携帯電話との果てしなき戦い:02

〜バカゾーに脅された〜

 2003年08月29日(金)のこと。
 また暴力を振るわれた……。明らかに年下のバカゾー(馬鹿なワカゾー←カタカナなのは軽蔑の意)に。

 碌にメシも食えなくて、それでも夜遅くまで働いて、規律を乱すこともなく、嫌なことは自分にフィードバックさせてばかりで……僕は「誠実」に生きている心算だ。自分(の精神と肉体)に対しては誤魔化してばかりだが、集中力を欠く迷惑な独り言を連発する形式上の上司には舌打ちも嫌な態度も出てしまう。好適対象には結局どうしたって甘くなる。どうやって、嫌いな人には嫌いな、好きな人には好きな態度を、わりと誤魔化さずに出せている。
 だから「携帯歩き(歩きケータイ)」をやってる奴らが前から来ると、そいつが「前を見ていない」ことを思い知らせたくて、わざとぶつかっていく。「ぶつかっていく」というよりは「よけてやらない」だけなんだけどね。そいつが前を見てれば、よけられる筈だからね。僕や他の人々に「俺のことよけてくれよ、俺はそれで当然なんだよ」と無言で強要しているも同然だ。そんな甘えをみすみす見逃せるものか。
 で、今日は、こともあろうに「自転車携帯(しかもメール!)」にぶつかった。
 これとて、僕は直進しただけ。そいつは「よけてもらえる」ことを期待して、見知らぬ僕に甘えていた。なかでも、見るからに非常識で、危険なのは火を見るより明らかなコレなど、もはや感情レヴェルで「ムカつく」ものだ。
「携帯しまえ、馬鹿野郎」
 こんな言葉を、僕はもう何千回吐いてきたことか――ただ、今日は「予感」がした。相手は「バカゾー」だった。きっと……と思っていると、やはり、右足に「すんごく軽い」痛み。前輪のタイヤで小突いたらしい。っていうかこれも痛みじゃなく、「風に揺られた」程度のもの。威嚇のつもりなんだろうな。情けない。
「待てやぁ!」
 悪いな、俺の両耳はおまえの阿呆声がよく聞こえない。精一杯脅したつもりだろうが、まったく恐ろしくないぜ。
「どっちが悪いんだ? 馬ー鹿」
 一瞬振り返った僕は、そう言い残して踵を返す。

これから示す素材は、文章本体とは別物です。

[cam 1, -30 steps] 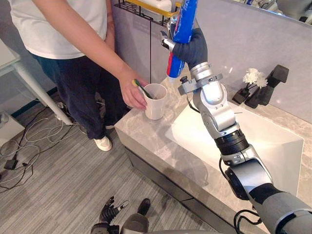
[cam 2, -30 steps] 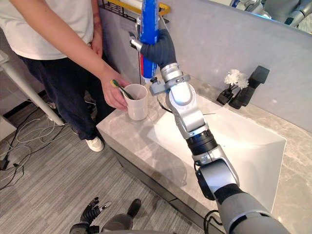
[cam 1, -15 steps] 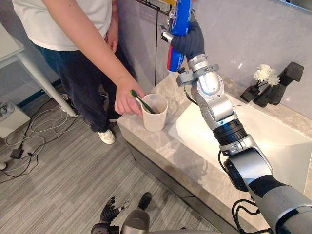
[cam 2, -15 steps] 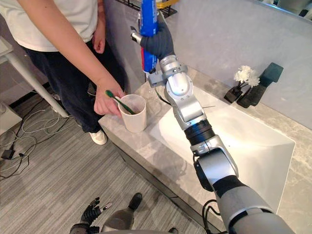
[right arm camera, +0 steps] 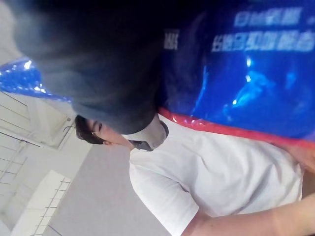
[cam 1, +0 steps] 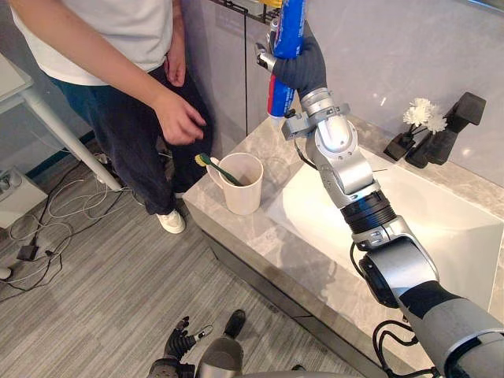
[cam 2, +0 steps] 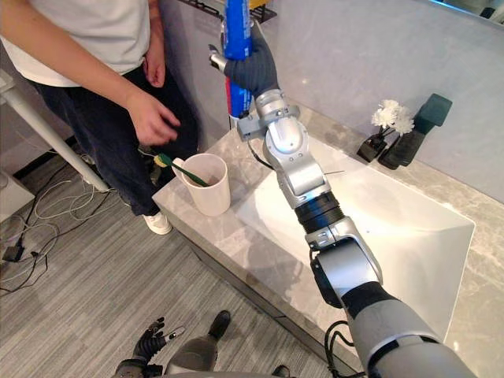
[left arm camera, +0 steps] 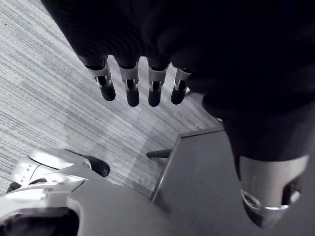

すると後ろからは、
「悪いとかじゃねぇだろう!」
……お話もできない、脳味噌の小さい子供らしい。
 無視して、この時間になると摂取せずには居られない酒を求め、酒屋へ歩く。するともう一度、「風の囁き(自転車版)」が右足にやってきた。
「や・め・て」
 バカゾーの方さえ見ず、そう言っただけで僕は酒屋へ歩いた。今は、酒が欲しい。こんな馬鹿を忘れられる酒が――バカゾーは、もう追ってこなかった。なんだ、情けない奴だな。
 だが、面白いことに、酒屋からの帰宅中で信号待ちをしていたところに、「バカゾー」が「バカノジョ」をステップに乗せた自転車二人乗り(これは警察から直々に「非常識的行為」に認定されています)で通った。バカゾーは僕を見た筈だ。しかし、にっこりと微笑んであげると(目だけは笑ってないんだが)、目をそむけて通り過ぎていった。
 でも、あれでも、「早稲田大学在籍の大学生」なんだよな。断定するけど、きっとほぼたぶん間違いなく。
 バカゾーの言葉が、僕の脳裏に今でも残っている。
「悪いとかじゃねえだろう」
 何をどう正当化しようってんだ、馬鹿。
 悪いとかじゃないなら、何だ? 言ってくれよ。
「おまえらに迷惑かけても関係なく、俺の好きにさせてくれ」
 か?
 自覚せぬ、幼稚なエゴイストめが。

……今回は、哀しくもなんでもなく、
 ただ、
 虚しかった。
 早いところ、携帯電話を規制する法律を制定してくれ。じゃないと、正しい人間こそ気が狂れていく。
 あと大学、利益ばかりじゃなくて合格基準を改めろ。これ以上、馬鹿を量産しないでくれ。適応能力ないのに「誰かと同じはイヤ」ってのを増長させるのは、CCCDの量産と同じだぞ。